The heart is a highly innervated organ and is innervated by both sympathetic and parasympathetic nerves, which is crucial for cardiac contraction and electrical signal transduction. Single-cell RNA sequencing offers a powerful resolution for dissecting cardiac neuromodulation by enabling the high-resolution characterization of specific neuronal populations. However, a generalized landscape of neurons in heart failure still remains insufficient. Here, our study systematically integrated current resources of neurons across heart failure researches, providing a perspective on the heterogeneity of cardiac neurons. Our findings first identified a subset of neurons, named N4-ALK, as a heart failure-associated neuronal subset, elucidated their disease-promoting role via the RXRG-PTN-PTPRZ1 axis, and offered new insights into heart failure pathophysiology. Beyond dissecting the underlying molecular mechanisms, we developed an N4-ALK-derived signature within a machine-learning framework to identify heart failure patients at the population level.

Introduction

Heart failure is a clinical syndrome in most patients with end-stage heart disease, mainly consisting of dilated cardiomyopathy (DCM) and hypertrophic cardiomyopathy (HCM) [1]. Patients with heart failure typically present with a decline in cardiac pumping function, difficulty breathing, and physical weakness. As reported, there has been an increased number of patients diagnosed with heart failure [2]. Moreover, patients suffering from heart failure harbor a 5-year survival rate around 50% after diagnosis [3]. During the pathological process of the heart, typical characteristics such as cardiomyocyte hypertrophy, fibroblast activation, and extracellular matrix deposition often appear to cope with cardiac injury [4,5]. Except for that, some cells, such as neurons involved in sympathetic nervous system, with low abundance in heart microenvironment are always overlooked.

The sustained activation of the sympathetic nervous system leads to chronic contraction of the heart and an increase in blood volume, ultimately accelerating the process of heart damage and dysfunction [6,7]. Tampakakis et al. found inhibition of sympathetic innervation increased heart size and cardiomyocyte quantity, which makes sense to develop neuromodulation strategies toward cardiac regeneration [8]. A previous study has identified astroglia-like cardiac nexus glia, marked by GFAP, with an essential role in regulating heart rate and rhythm in species including zebrafish, mouse, and human beings [9]. Thus, linking neuronal cells or glia-like cells with nerve innervation of the heart is meaningful for understanding the pathogenesis of heart failure at the cellular level.

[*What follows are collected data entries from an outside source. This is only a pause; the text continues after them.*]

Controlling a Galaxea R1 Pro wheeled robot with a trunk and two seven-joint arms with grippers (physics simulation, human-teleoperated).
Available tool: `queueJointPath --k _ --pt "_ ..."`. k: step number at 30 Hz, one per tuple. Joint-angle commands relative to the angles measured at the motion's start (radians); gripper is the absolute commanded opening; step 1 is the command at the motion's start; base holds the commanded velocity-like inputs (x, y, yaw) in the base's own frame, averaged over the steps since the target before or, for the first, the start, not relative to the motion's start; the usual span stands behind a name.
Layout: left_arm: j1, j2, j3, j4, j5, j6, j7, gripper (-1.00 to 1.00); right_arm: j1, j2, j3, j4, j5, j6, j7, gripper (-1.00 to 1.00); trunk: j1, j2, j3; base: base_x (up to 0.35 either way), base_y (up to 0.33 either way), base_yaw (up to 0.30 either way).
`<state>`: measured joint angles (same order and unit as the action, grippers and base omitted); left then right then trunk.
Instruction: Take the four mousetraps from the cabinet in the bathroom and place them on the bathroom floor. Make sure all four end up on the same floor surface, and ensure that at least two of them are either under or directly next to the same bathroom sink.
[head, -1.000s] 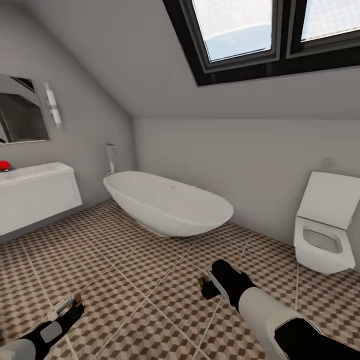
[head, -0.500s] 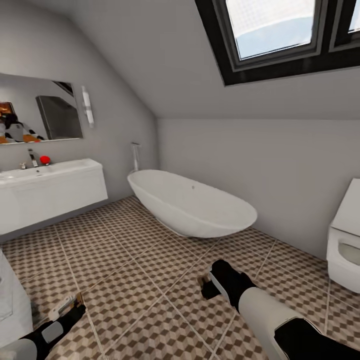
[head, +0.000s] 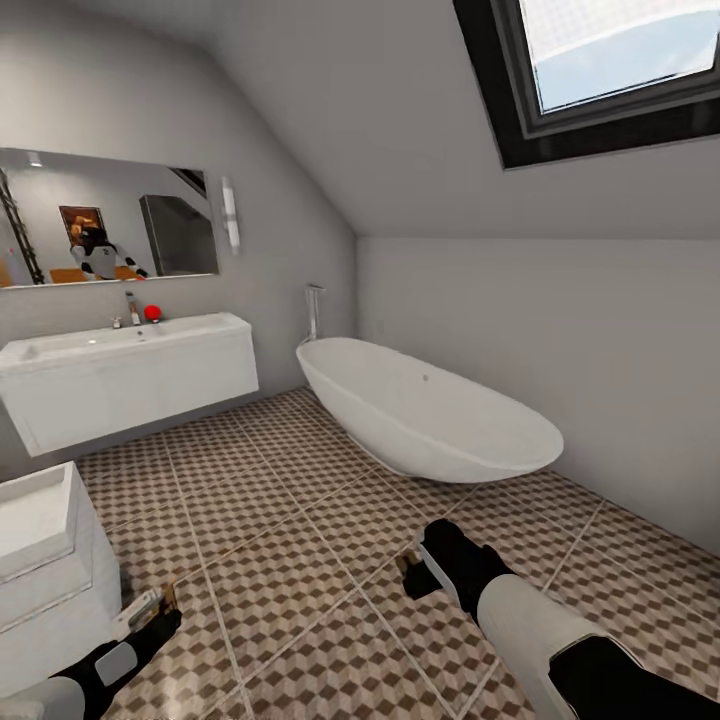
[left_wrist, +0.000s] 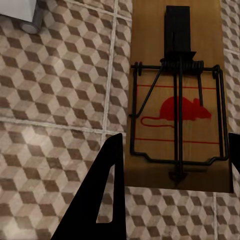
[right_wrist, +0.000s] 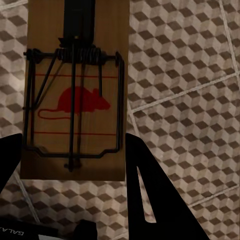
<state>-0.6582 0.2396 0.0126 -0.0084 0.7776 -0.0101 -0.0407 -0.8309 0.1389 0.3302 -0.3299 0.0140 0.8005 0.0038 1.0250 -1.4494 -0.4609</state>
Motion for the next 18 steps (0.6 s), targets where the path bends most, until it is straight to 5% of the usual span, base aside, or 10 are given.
queueJointPath --k 1,6,18 --pt "-0.001 -0.002 0.001 0.001 0.002 -0.001 -0.001 -1.0 -0.001 -0.001 0.004 -0.001 -0.002 0.006 0.0 -1.0 0.0 -0.001 -0.001 0.0 0.0 0.094" --pt "-0.001 -0.003 -0.001 0.001 0.002 0.001 0.0 -1.0 -0.001 -0.001 0.004 -0.001 -0.001 0.006 -0.001 -1.0 0.0 -0.001 -0.001 0.119 0.0 0.04" --pt "-0.001 -0.002 -0.002 0.002 0.003 0.002 -0.005 -1.0 -0.001 0.001 0.006 -0.001 0.001 0.006 -0.002 -1.0 0.0 -0.001 -0.001 0.311 0.0 0.002"
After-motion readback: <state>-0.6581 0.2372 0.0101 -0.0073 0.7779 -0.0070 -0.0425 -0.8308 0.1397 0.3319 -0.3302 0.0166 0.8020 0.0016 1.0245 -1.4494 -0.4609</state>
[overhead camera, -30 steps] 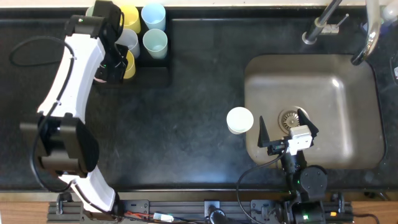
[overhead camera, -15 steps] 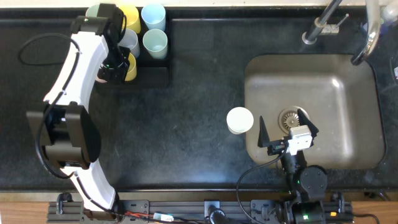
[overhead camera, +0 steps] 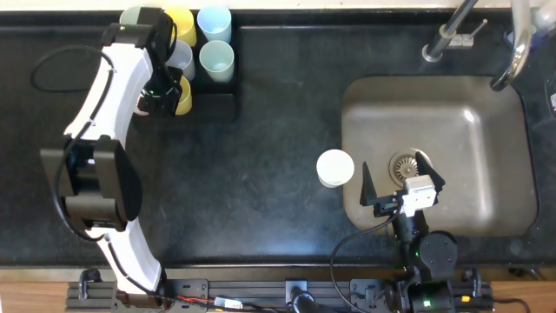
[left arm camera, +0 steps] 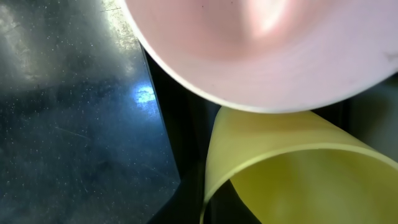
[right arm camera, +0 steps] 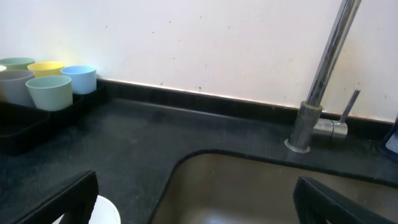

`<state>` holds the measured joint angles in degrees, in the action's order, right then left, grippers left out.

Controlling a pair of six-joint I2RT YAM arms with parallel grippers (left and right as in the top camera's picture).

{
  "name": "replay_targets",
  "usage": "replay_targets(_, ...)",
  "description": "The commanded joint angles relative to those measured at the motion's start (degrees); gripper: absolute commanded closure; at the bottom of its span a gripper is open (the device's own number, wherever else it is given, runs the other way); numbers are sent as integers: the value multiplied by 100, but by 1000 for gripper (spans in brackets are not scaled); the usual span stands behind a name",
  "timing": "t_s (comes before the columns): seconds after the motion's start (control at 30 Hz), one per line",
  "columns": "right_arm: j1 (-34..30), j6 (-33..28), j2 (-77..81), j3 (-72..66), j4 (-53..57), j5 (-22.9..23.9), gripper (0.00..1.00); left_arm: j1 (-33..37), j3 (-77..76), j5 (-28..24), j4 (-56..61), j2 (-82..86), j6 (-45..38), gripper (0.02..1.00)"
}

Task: Store Cups

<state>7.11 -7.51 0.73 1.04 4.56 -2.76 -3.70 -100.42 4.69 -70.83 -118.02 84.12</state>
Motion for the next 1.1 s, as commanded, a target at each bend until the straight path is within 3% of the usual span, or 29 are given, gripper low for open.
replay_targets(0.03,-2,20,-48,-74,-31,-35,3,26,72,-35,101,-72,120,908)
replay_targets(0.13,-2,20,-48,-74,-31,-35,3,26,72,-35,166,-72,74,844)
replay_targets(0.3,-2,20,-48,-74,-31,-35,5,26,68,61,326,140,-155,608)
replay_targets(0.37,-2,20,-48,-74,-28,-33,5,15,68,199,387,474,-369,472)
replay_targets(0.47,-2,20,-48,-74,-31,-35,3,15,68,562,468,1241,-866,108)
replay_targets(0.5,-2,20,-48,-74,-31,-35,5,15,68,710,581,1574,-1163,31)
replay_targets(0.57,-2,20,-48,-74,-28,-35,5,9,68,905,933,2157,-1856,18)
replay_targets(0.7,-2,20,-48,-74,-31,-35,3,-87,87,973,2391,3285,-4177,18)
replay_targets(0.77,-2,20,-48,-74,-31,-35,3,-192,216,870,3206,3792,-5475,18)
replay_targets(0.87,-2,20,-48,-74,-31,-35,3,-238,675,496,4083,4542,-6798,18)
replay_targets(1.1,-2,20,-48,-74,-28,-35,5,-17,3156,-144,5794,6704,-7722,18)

In addition, considering that patients with advanced-stage heart failure often suffer from severe cardiac fibrosis, exploring the relationship between abnormal neural signals and cardiac fibrosis seems meaningful [10]. Notably, Mias et al. demonstrated that myocardial infarction-derived myofibroblasts exhibit higher expression level of nerve growth factor and also promote PC12 cells differentiation, underscoring the essential role of fibroblasts in the stability of sympathetic nervous system innervation [11].

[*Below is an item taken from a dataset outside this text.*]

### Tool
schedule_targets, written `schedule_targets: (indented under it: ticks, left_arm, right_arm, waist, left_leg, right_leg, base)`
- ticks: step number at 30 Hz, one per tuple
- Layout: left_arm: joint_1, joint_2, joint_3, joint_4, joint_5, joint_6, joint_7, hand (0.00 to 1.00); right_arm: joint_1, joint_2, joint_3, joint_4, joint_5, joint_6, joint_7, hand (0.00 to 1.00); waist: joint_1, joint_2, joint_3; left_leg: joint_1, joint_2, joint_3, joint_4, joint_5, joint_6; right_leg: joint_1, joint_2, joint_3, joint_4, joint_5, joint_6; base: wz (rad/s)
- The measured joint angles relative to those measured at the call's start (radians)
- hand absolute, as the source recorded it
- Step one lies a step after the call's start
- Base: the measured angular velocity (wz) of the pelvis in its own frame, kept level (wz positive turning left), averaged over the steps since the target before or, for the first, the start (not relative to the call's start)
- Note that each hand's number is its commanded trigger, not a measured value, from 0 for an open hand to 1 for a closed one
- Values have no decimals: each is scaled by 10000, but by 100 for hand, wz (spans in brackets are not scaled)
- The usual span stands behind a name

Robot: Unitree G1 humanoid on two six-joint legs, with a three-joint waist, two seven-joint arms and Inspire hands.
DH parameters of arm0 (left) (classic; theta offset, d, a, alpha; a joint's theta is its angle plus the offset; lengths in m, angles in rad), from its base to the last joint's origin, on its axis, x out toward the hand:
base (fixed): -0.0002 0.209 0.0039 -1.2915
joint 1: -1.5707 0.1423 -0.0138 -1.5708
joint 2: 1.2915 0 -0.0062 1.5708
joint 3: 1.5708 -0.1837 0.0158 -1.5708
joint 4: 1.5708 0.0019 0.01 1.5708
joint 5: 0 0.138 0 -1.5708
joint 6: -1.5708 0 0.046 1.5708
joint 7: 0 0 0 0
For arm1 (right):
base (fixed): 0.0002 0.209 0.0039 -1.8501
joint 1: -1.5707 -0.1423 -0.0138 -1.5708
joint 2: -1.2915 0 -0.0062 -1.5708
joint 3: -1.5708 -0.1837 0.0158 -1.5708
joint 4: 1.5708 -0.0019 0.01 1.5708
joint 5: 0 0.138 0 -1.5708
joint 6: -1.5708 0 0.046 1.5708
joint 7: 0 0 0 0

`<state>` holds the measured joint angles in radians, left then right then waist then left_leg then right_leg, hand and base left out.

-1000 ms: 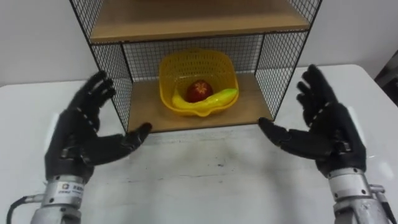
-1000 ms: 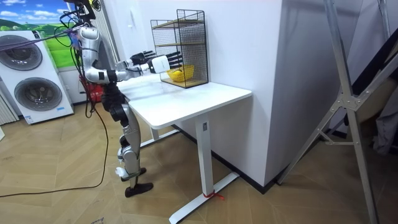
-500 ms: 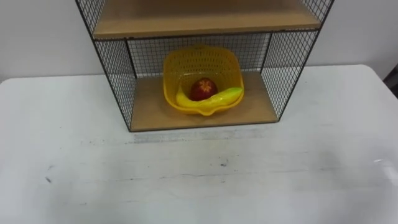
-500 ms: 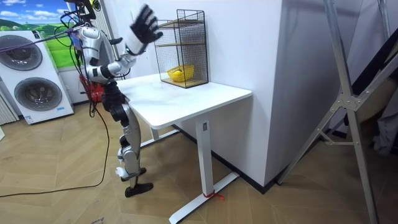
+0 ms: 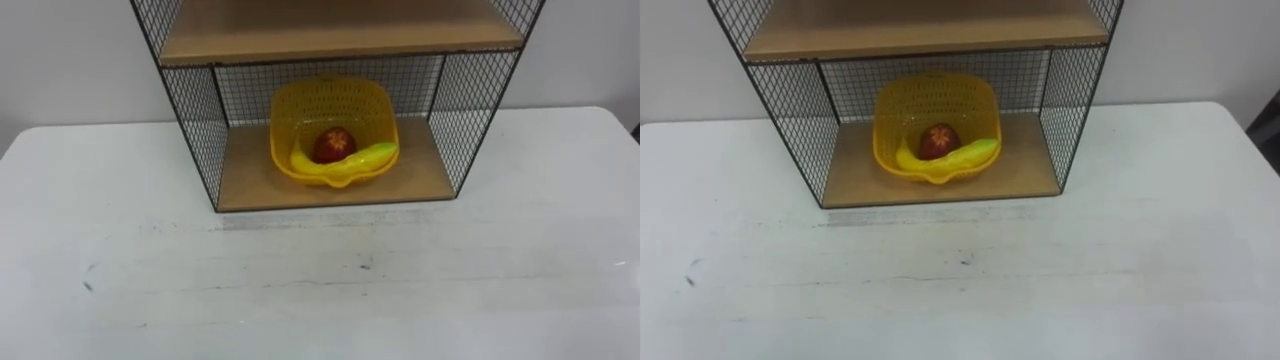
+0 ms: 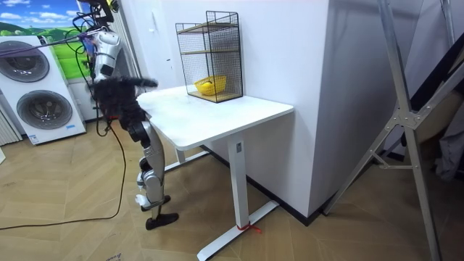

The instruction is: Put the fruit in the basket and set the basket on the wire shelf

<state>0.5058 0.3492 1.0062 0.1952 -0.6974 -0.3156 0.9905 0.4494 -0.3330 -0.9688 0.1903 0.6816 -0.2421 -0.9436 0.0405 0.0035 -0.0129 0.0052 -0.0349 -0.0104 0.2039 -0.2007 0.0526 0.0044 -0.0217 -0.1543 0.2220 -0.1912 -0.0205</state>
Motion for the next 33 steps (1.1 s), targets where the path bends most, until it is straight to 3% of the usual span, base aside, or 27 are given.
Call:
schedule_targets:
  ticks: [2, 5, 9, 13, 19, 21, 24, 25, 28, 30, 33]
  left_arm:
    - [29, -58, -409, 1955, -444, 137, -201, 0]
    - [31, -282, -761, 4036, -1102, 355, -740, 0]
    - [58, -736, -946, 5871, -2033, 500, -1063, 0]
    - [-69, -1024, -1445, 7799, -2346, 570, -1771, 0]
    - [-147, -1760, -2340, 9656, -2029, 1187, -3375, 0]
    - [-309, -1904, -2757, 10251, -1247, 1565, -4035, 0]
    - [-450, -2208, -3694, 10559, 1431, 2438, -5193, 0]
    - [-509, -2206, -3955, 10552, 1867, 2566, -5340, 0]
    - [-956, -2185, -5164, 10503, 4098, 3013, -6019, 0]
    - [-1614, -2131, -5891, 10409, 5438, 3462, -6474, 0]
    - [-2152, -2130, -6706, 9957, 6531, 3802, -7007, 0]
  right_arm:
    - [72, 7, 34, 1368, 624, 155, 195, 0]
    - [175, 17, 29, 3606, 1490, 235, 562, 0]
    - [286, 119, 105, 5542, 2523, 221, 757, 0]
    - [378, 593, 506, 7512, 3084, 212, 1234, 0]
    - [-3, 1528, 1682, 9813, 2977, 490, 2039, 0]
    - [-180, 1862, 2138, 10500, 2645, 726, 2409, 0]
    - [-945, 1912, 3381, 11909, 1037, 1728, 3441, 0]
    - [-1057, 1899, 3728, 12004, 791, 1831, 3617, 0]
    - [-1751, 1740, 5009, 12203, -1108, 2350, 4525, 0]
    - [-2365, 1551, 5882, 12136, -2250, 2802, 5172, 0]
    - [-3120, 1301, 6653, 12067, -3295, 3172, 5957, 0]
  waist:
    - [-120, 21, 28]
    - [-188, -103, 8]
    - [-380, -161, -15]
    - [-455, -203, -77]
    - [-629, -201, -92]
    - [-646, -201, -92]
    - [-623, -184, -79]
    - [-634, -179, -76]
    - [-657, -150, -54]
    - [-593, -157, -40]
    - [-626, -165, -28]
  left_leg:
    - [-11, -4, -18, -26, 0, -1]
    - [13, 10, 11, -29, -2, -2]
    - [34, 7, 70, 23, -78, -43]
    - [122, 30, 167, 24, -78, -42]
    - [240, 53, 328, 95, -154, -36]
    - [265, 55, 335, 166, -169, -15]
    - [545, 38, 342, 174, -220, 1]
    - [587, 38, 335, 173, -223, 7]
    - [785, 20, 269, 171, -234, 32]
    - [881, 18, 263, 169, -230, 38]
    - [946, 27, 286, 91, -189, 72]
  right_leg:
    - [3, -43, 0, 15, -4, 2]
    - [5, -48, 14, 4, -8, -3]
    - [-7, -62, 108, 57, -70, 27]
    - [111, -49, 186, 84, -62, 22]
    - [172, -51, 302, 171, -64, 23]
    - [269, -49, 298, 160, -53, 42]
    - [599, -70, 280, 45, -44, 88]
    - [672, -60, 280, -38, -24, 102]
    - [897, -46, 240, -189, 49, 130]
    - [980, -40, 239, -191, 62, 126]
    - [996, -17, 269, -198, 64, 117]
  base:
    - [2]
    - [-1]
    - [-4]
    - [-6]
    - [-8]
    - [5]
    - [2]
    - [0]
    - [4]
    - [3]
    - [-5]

Given that single-cell transcriptome data have provided the possibility to explore cell composition and associated gene expression and in-depth analysis of highly heterogeneous of heart tissue. In 2020, a large-scale cellular landscape of adults heart noted that the number of neurons that make up the components of the cardiac microenvironment accounts for about 1% and these cells are marked by PLP1, NRXN1, and NRXN3 [12]. Besides, the work of Koenig et al., which contains sequencing data from heart failure samples, also showed neurons occupy 0.8% of the whole heart tissue [13]. In recent years, researchers have paid more attention to the effects of the activation and proliferation of cardiac fibroblasts on the course of heart disease [14,15]. Cell types such as cardiomyocytes, endothelial cells, and macrophages, which make up a large proportion of the heart tissue, have also been widely studied for their roles in regulating heart damage [1618]. In contrast, limited research focuses on the characterization of neurons in response to cardiac injury based on high-throughput data. Recently, Cui et al. firstly explored the heterogeneity of neurons in heart failure with DCM [19]. However, in that study, the quantity of neurons was still insufficient to completely characterize cellular features of cardiac neurons, especially the features that differ from normal hearts. In summary, a generalized landscape of neurons in heart failure still remains deficient.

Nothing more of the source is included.